I think there's some fairness to the idea that ASOIAF is soap opera-like in its appeal, and as I've said, I definitely don't think it's the greatest thing ever. But I don't think it's true that the shock is just emotional bullshit for the sake of it - I think there's more or less an underlying logic to a lot of what happens (not all of what happens, I don't think it's a perfect series, and some stuff especially in the later books probably is just shock for shock's sake) but there is some emotional or character logic to the books. And I think it legitimately is surprising and that's something that people legitimately liked - for instance, there are good narrative reasons for the fact that Ned dies at the end of book 1, but it's still something that is shocking to first time readers, and in particular is shocking and was shocking at the time to people who have read a whole lot of epic fantasy, because it's somewhat against the genre conventions as they existed when WoT came out. You can argue about the ultimate value of that sort of thing, but I think it certainly is a real reason that the book is so popular. It's not by-the-numbers in a way that a lot of things are.

I get the impression that you're not really going to respond all that seriously here, and are just going to reiterate that ASOIAF is bad, shitty, soap opera-like, emotionally manipulative, and that people who like it are idiots. And, you know, if you don't agree with me, that's cool. Just thought I'd kind of respond to your thoughts.

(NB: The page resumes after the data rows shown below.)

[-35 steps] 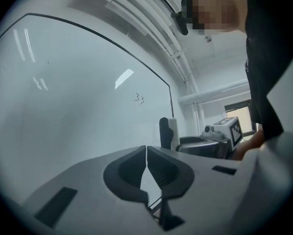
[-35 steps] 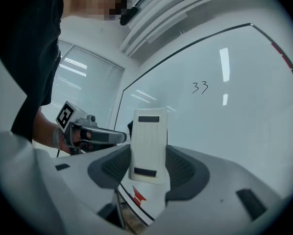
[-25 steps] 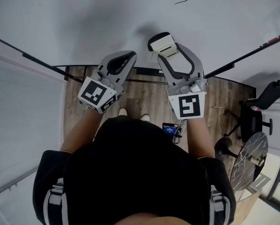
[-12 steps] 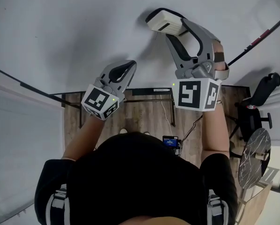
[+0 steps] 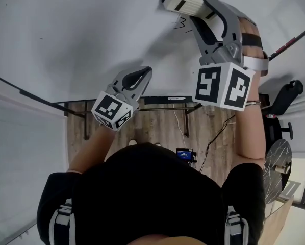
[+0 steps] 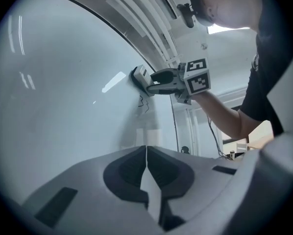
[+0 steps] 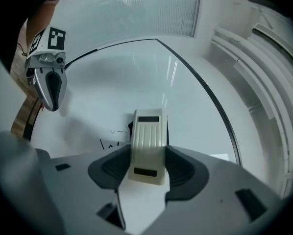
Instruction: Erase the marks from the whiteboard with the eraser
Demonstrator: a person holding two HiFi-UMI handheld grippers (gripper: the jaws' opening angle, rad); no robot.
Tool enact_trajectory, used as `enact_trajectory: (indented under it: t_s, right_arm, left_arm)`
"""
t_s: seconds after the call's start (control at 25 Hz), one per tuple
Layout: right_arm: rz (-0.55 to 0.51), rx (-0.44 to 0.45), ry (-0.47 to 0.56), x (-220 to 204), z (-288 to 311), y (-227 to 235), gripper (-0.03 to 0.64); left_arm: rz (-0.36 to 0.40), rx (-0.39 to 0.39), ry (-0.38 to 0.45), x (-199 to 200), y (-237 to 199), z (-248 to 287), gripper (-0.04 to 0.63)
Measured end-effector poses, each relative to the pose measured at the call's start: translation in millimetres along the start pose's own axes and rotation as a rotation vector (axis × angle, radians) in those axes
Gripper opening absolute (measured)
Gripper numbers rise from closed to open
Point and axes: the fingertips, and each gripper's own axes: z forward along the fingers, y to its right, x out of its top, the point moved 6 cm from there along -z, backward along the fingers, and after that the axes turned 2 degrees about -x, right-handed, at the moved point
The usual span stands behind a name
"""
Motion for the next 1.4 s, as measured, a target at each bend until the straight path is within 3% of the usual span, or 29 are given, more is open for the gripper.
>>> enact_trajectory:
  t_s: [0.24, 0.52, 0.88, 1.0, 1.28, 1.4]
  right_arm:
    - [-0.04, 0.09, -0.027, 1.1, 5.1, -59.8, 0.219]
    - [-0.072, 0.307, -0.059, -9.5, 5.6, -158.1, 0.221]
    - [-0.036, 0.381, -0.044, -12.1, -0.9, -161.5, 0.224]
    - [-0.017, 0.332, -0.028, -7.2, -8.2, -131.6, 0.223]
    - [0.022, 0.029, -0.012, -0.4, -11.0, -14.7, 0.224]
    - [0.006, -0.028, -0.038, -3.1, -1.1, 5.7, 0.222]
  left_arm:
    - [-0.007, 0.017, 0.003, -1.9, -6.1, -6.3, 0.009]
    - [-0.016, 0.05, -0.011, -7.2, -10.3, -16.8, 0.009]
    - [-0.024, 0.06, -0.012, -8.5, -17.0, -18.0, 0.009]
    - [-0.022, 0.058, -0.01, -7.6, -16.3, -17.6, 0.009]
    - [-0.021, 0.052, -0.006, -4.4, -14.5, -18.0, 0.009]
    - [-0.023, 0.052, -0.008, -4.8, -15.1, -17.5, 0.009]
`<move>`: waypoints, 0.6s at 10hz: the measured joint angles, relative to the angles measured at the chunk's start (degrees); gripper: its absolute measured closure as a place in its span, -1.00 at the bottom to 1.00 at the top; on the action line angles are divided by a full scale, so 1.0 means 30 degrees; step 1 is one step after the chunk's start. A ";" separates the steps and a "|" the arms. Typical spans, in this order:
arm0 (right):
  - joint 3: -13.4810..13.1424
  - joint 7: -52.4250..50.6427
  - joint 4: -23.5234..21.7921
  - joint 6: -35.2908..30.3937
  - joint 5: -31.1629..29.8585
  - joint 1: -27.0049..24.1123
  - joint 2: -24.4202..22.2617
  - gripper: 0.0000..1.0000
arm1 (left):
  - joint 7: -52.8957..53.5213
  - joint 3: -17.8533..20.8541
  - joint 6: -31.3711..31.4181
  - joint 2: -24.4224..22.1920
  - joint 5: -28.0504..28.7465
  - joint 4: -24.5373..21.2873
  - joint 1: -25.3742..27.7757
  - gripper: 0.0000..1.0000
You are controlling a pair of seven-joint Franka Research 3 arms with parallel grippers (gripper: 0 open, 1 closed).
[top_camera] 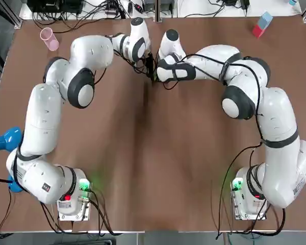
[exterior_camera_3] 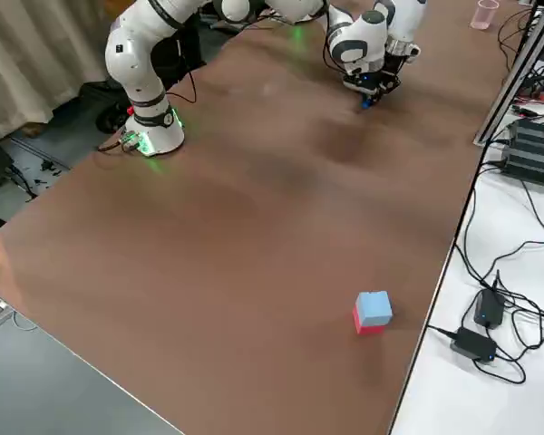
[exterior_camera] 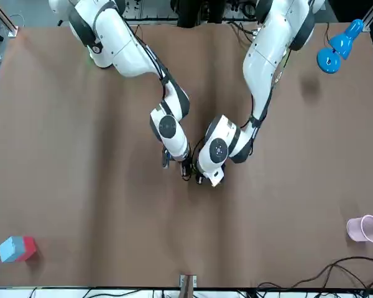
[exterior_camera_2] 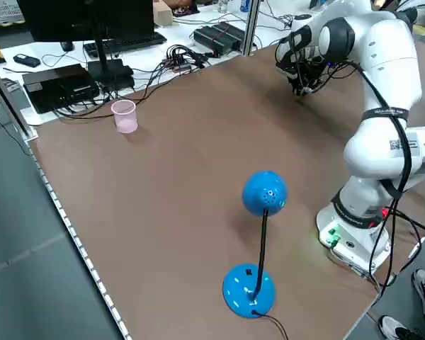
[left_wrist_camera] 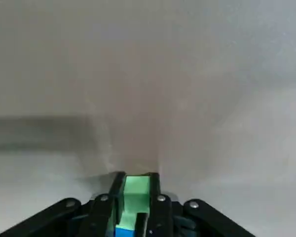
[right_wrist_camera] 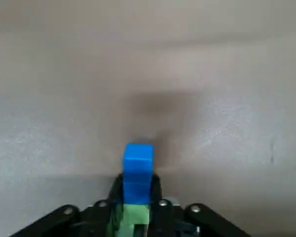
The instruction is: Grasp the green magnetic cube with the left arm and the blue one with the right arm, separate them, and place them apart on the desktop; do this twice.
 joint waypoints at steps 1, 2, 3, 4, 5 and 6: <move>-0.0007 -0.0003 0.0000 0.0134 0.0000 -0.0013 0.0024 0.47 | 0.0006 0.0021 0.0000 -0.0002 0.0000 0.0000 0.0004 0.53; -0.0009 -0.0014 0.0000 0.0195 -0.0045 -0.0016 0.0031 0.47 | 0.0033 0.0051 -0.0012 -0.0009 0.0076 0.0000 0.0009 0.53; -0.0009 -0.0019 0.0000 0.0225 -0.0066 -0.0016 0.0037 0.46 | 0.0076 0.0063 -0.0064 -0.0048 0.0415 -0.0032 0.0025 0.53; -0.0010 -0.0022 0.0000 0.0246 -0.0090 -0.0016 0.0038 0.46 | 0.0080 0.0077 -0.0112 -0.0173 0.0759 -0.0205 0.0100 0.53; -0.0012 -0.0033 0.0000 0.0266 -0.0099 -0.0016 0.0040 0.46 | 0.0185 0.0081 -0.0128 -0.0362 0.0932 -0.0498 0.0292 0.53; -0.0012 -0.0036 0.0000 0.0266 -0.0104 -0.0015 0.0041 0.46 | 0.0353 0.0090 -0.0129 -0.0522 0.0992 -0.0748 0.0492 0.53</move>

(Anonymous) 2013-01-07 03:47 am (UTC)(link)
I don't think that people who like it are idiots. I just think that they wouldn't be as impressed if they were more widely read.

It's a series that, to me, undermines itself by trying so hard to go against the grain. It's predictable because it's defiant, and it doesn't really offer anything new; it only appears to do so because it moves in directions that are "shocking" to its audience.

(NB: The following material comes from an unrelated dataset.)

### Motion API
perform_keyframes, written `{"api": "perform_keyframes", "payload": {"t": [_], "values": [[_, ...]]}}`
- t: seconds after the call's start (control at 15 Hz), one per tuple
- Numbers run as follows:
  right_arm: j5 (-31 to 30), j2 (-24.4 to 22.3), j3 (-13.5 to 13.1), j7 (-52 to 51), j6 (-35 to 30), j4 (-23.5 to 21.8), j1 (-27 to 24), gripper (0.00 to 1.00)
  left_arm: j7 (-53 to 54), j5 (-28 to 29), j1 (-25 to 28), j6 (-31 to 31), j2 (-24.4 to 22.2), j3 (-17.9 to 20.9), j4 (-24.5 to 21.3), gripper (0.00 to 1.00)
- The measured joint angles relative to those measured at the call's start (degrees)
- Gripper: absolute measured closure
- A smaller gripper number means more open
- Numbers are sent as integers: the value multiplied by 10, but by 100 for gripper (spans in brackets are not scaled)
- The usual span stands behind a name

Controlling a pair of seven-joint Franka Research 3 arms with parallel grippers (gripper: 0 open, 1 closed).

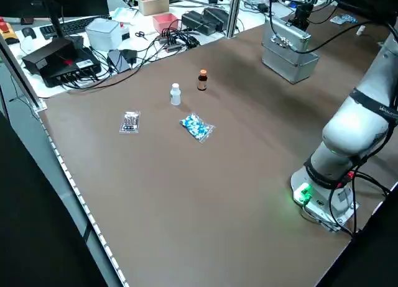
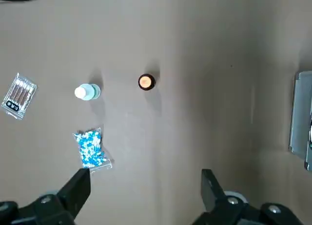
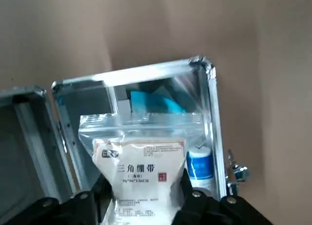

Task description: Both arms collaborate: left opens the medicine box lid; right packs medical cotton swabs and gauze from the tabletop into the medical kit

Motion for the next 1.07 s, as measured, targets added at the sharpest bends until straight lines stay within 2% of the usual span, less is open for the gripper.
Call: {"api": "perform_keyframes", "payload": {"t": [0.33, 0.8, 1.07], "values": [[1, 0, -1, 0, -30, 0, 1, 3, 0, 0, 0, 0, 0, 0, 0, 0], [1, -2, -3, 1, -35, 2, 1, 1, 0, -4, 9, 5, 0, 0, 0, 0], [1, -40, -12, 2, -72, 7, -10, 2, 0, -12, 22, 10, 0, 1, 0, 0]]}}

Perhaps I've simply had an adverse reaction to the hype, which I perceive to be rather overblown.

(Anonymous) 2013-01-07 04:10 am (UTC)(link)
Cool, cool.

Like I've said before, I'm not the biggest fan of the series, so it's not like I'm saying it's a work of genius or anything. But I do think that the twists - at least some of the biggest twists - don't come about just for the shake of being shocking and surprising. They're well set up and they have their own narrative logic; they're justified and earned howsoever you please. There are definitely times when it does, but I don't think that's true of the series as a whole. Is it anything fundamentally new? On the whole, no, but I don't think most multi-volume contemporary epic fantasy offers that. And it is entertaining, to me at least.

It might be a reaction to hype, I definitely understand where that's coming from. And, you know, if you don't like it, you don't like it. It has its qualities, but taste is taste.

(Anonymous) 2013-01-06 11:01 pm (UTC)(link)
Heck, I like the Inda series too, but...man, the last book was a bit of a letdown.

Note: If you introduce a love subplot, authors, you damn well better resolve/confront it before the series ends.